→ ASSIGNMENT
Begin at the line holding "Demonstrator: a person" and set down exactly each line through the last one below, omitting pictures. Include nothing else.

→ THE DATA
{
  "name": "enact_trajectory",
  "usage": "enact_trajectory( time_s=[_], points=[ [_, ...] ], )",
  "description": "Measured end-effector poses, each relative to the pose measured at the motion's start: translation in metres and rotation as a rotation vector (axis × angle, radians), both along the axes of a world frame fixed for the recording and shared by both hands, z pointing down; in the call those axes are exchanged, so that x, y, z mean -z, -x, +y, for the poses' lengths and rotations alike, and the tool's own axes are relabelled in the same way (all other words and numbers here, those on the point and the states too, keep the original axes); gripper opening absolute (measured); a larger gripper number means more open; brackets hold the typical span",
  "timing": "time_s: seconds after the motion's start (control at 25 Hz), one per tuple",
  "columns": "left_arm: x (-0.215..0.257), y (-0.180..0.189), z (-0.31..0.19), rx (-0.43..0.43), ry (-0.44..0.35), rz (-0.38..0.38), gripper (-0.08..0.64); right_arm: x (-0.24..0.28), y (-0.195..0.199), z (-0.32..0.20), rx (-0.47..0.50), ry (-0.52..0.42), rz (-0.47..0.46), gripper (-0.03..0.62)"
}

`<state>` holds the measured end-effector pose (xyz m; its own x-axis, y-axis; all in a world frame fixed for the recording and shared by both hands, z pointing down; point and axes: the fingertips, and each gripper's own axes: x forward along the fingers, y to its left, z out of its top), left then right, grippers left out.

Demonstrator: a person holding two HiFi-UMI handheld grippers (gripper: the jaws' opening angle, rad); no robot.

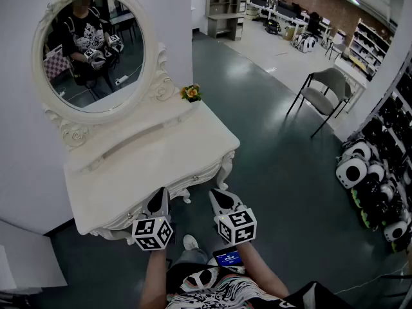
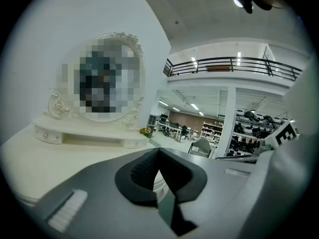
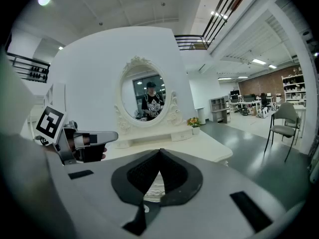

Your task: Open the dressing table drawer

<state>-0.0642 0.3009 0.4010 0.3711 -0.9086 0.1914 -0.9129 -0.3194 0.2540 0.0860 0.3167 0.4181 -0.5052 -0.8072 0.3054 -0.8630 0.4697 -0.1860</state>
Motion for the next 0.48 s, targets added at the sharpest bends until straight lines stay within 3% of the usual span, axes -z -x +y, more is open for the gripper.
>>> enact_trajectory(
  time_s=[0.4,0.48],
  points=[
    [0.001,-0.001,0.013,-0.004,0.010,0.057,0.003,-0.004,-0.013,0.009,-0.031,0.004,0.024,0.002],
    [-0.004,-0.001,0.014,-0.002,0.019,0.086,0.048,-0.008,-0.017,0.008,-0.040,0.011,0.024,0.003]
  ],
)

→ RESULT OF THIS EXERCISE
Demonstrator: a person holding two HiFi-UMI handheld grippers (gripper: the jaws' opening angle, rad); no robot.


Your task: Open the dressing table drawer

<state>-0.0642 0.3009 0.4010 0.3711 -0.9086 0.1914 -0.9129 -0.3194 0.2540 0.0860 0.3167 0.4181 -0.5052 -0.8072 0.3054 -0.8630 0.4697 -0.1860</state>
Motion for the next 0.48 s, targets added at the sharpest bends until straight lines stay within 3% of the usual span, axes -z -x +y, more is open for the gripper.
>>> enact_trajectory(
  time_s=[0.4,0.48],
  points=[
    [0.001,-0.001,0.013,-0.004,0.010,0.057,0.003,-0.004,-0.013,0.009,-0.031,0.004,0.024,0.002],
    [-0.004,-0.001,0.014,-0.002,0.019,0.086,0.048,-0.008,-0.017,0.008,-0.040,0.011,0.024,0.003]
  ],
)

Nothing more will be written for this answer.